Susan Enterline photo from the Colin Blunstone Facebook page.
About a month ago, I asked Colin Blunstone during a telephone conversation (the interview is in the May issue of the Illinois Entertainer) how he thought people in the U.S. would react to his predominantly non-Zombies solo performances. The long-time lead vocalist for the British Invasion band conceded, “It’s going to be interesting. I don’t know how much of my material American audiences will be familiar with.” His nine solo releases have spawned hits in Europe, but none here in the States. He compared his current solo tour to the first dates The Zombies played after reuniting in 2004, saying it was like stepping into the unknown.
Still, when Blunstone informed the audience at City Winery in Chicago last Thursday night that he would be steering away from The Zombies during the show, there were no murmurs of discontent. That could have been because he has the classy air of an English gentleman, or because everyone knew they were about to entertained by one of the premier voices of the rock era. There was a sense of Blunstone being a curator; leading the crowd through a gallery of his works.
Melodic songs like “Caroline Goodbye,” Tim Hardin’s “Misty Roses;” the Denny Laine-penned “Say You Don’t Mind;” and “Old And Wise,” a song Blunstone recorded with The Alan Parsons Project for the Eye In The Sky LP, were immediately accessible even to those who had never heard them before. Then there were his covers of Jimmy Ruffin’s “What Becomes Of The Brokenhearted” and Smokey Robinson And The Miracles’ “Tracks Of My Tears.” Blunstone had hits with the two soul classics in England, but not over here. He pleasantly surprised the audience by immediately following the stark beauty of another one of his Euro hits, “Though You Are Far Away” with The Zombies’ biggest American hit, “Time Of The Season.”

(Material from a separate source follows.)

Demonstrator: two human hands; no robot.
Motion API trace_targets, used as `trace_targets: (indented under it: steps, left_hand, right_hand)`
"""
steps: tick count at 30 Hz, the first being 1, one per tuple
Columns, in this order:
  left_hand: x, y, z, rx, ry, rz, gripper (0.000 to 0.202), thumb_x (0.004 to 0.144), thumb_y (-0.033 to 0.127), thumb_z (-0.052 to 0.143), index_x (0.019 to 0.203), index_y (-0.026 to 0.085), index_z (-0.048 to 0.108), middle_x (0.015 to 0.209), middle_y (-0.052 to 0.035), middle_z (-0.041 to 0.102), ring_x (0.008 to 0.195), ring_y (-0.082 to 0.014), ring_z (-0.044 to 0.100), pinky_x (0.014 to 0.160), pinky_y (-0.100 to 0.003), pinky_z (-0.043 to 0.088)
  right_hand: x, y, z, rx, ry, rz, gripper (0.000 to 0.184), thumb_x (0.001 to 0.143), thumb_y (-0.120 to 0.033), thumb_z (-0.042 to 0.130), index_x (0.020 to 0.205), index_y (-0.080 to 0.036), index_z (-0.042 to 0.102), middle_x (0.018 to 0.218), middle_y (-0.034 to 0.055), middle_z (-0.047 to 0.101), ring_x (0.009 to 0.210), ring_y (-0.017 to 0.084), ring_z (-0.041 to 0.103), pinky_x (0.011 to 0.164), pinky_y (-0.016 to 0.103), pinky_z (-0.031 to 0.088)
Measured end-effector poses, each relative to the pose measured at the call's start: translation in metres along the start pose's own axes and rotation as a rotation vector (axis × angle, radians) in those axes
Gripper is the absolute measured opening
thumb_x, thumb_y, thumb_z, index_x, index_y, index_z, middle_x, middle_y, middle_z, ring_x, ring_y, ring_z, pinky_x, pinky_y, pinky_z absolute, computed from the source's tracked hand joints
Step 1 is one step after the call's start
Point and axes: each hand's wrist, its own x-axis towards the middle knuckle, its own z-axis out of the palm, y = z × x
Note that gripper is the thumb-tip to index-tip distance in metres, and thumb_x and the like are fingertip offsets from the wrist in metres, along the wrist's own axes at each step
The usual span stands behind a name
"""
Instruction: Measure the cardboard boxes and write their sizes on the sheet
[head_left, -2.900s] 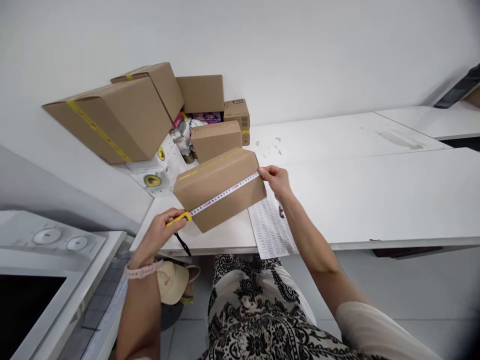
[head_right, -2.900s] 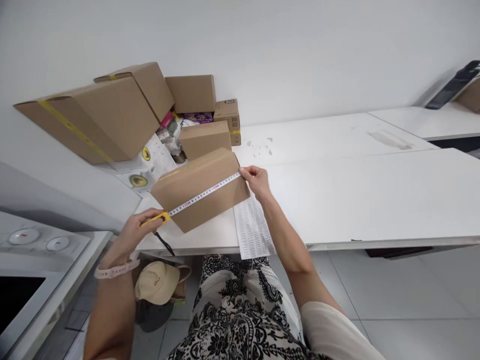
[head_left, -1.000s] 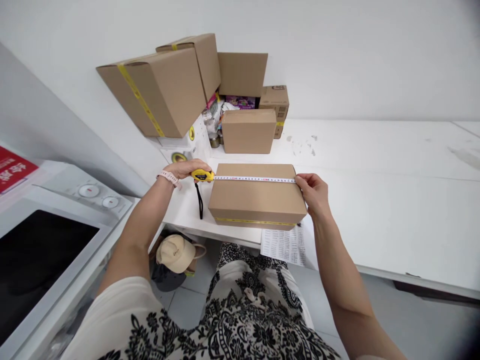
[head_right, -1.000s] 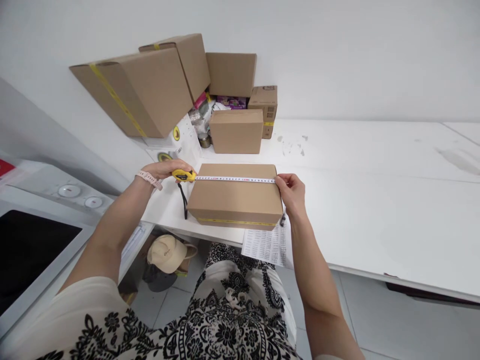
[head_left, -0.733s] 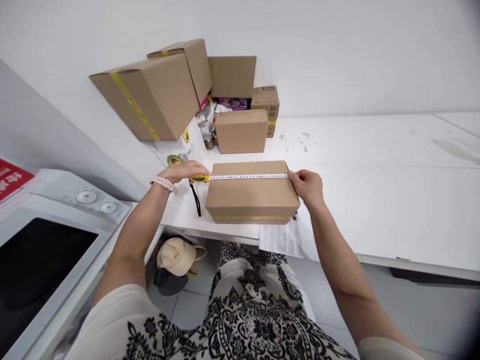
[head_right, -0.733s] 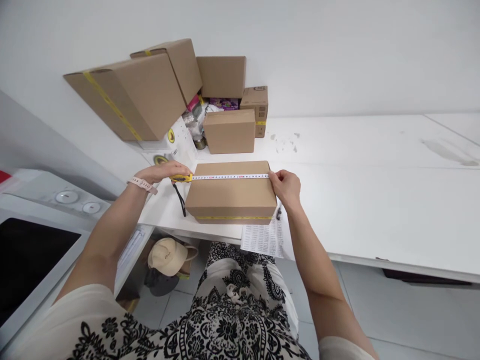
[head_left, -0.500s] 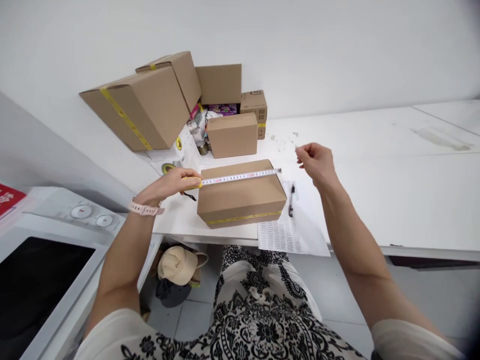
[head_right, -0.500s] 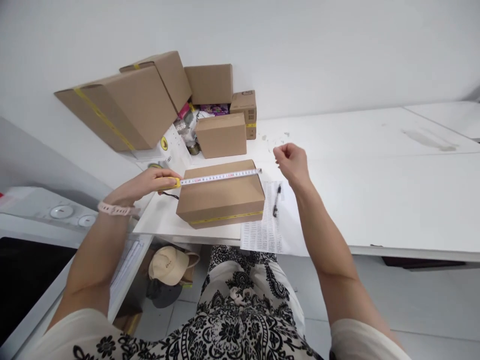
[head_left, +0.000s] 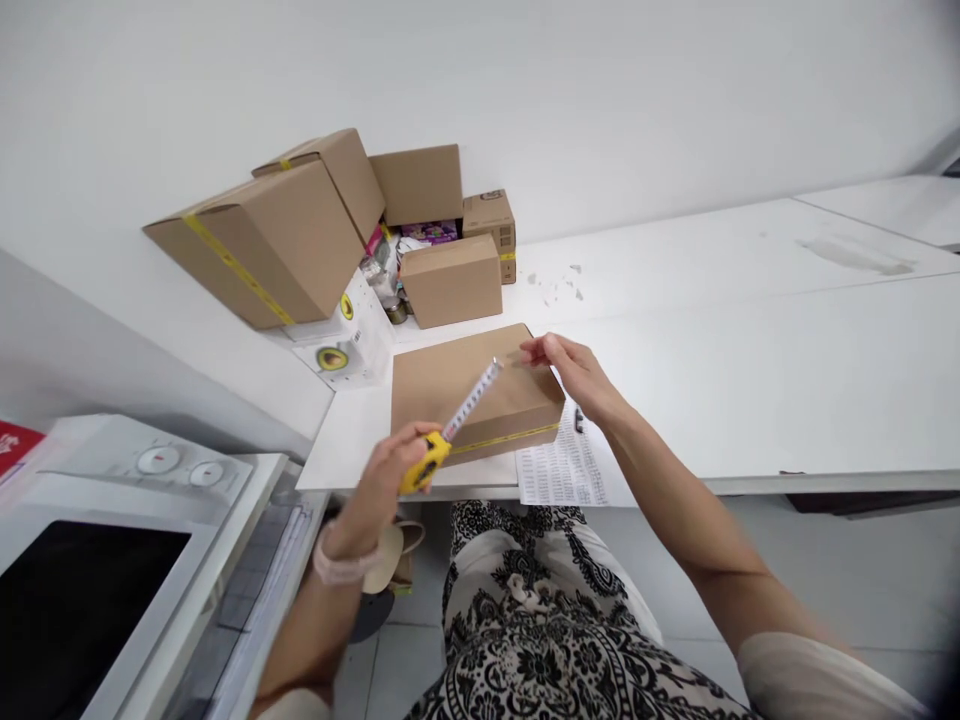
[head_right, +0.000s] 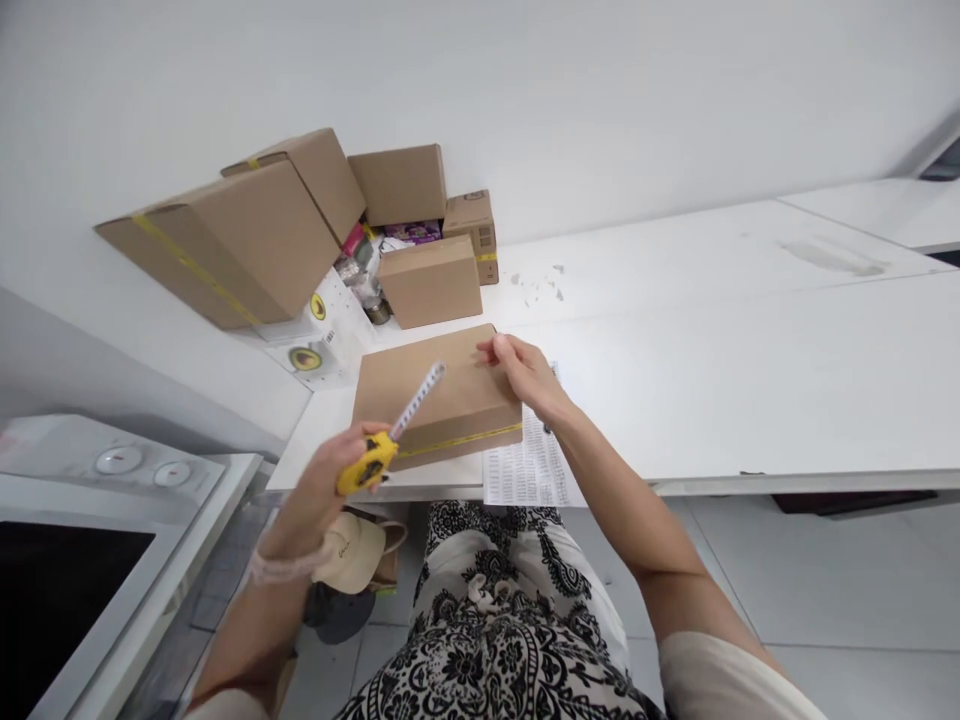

Blunstone closed the show with two more Zombies tunes—“She’s Not There” and “Just Out Of Reach,” a song from the 1960s cult film Bunny Lake Is Missing soundtrack. Throughout the evening, he shared funny anecdotes about the music business, particularly the time he flew to America to record a TV commercial. All in all, the perfect host.
Singer-songwriter Edward Rogers proved to be an engaging opening act, performing a short set of clever tunes from his latest release, Porcelain. Rogers’ voice is reminiscent of David Bowie, and backed by two guitarists, he created music that often had the feel of Celtic rock.